DE1286078B - Rotating mirror arrangement for periodic deflection of a light spot along the same line while eliminating the dead time occurring between the end of the line and the beginning of the line - Google Patents

Description

The invention relates to a rotating mirror arrangement for periodic Deflection of a light spot along the same line, eliminating the between End of line and beginning of line occurring dead time by means of two coaxial and around the half dihedral angle offset from one another polygon mirrors.

It is known per se, a light beam by reflection on a to deflect rotating polygon mirror along a line. Such arrangements however, have the disadvantage that between the position with the largest Distraction and the next following starting position of a line a dead time occurs, which arises from the fact that a certain period of time elapses before the next Mirror surface is in the line start position.
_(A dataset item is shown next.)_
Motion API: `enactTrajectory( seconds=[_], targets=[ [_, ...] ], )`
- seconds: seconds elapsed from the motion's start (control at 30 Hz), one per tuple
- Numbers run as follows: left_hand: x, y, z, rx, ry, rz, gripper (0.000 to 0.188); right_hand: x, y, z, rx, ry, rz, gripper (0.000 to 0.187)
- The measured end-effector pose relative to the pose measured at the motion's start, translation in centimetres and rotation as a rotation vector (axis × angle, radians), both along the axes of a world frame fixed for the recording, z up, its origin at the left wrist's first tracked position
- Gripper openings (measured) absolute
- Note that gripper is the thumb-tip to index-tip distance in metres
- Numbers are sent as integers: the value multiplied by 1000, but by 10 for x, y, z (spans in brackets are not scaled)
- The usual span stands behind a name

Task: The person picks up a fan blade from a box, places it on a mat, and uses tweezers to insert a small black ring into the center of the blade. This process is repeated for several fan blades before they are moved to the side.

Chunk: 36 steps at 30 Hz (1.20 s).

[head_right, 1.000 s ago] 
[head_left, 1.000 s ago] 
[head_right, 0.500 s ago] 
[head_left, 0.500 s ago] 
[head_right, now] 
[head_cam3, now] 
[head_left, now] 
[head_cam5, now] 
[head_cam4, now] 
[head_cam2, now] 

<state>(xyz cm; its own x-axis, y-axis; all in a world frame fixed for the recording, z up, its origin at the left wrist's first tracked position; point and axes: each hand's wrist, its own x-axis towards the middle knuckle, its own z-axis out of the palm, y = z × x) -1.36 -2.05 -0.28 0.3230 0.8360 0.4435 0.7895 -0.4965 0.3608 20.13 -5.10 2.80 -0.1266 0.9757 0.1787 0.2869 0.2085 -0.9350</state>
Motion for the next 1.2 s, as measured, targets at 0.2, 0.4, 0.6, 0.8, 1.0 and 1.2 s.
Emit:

This disadvantage makes itself felt especially with fast-working optical printers where the characters are on generated electro-optical path or selected from a template and by means of a Rotating mirror can be directed onto the line of the imaging surface, noticeable because the achievable printing speed is impaired as a result.

By the British patent specification 885 606 such a printing unit is known that for deflecting light along the writing line a sawtooth-shaped Has a mirror wheel, the tooth flanks of which deflect and reflect the light beam Form surfaces. If a wheel with a large number of teeth is used for this purpose, see one can achieve that a light beam of punctiform cross-section after being passed over the print line appears again at the beginning of the line without any significant dead time. To be there The light beam depicting characters is not, however, of punctiform cross-section, but has a finite width, which requires that when the edges run past the mirror surfaces still creates a dead time that is large enough to achieve the achievable Operating speed of such printing units; for example, about 40,000 characters per second can affect.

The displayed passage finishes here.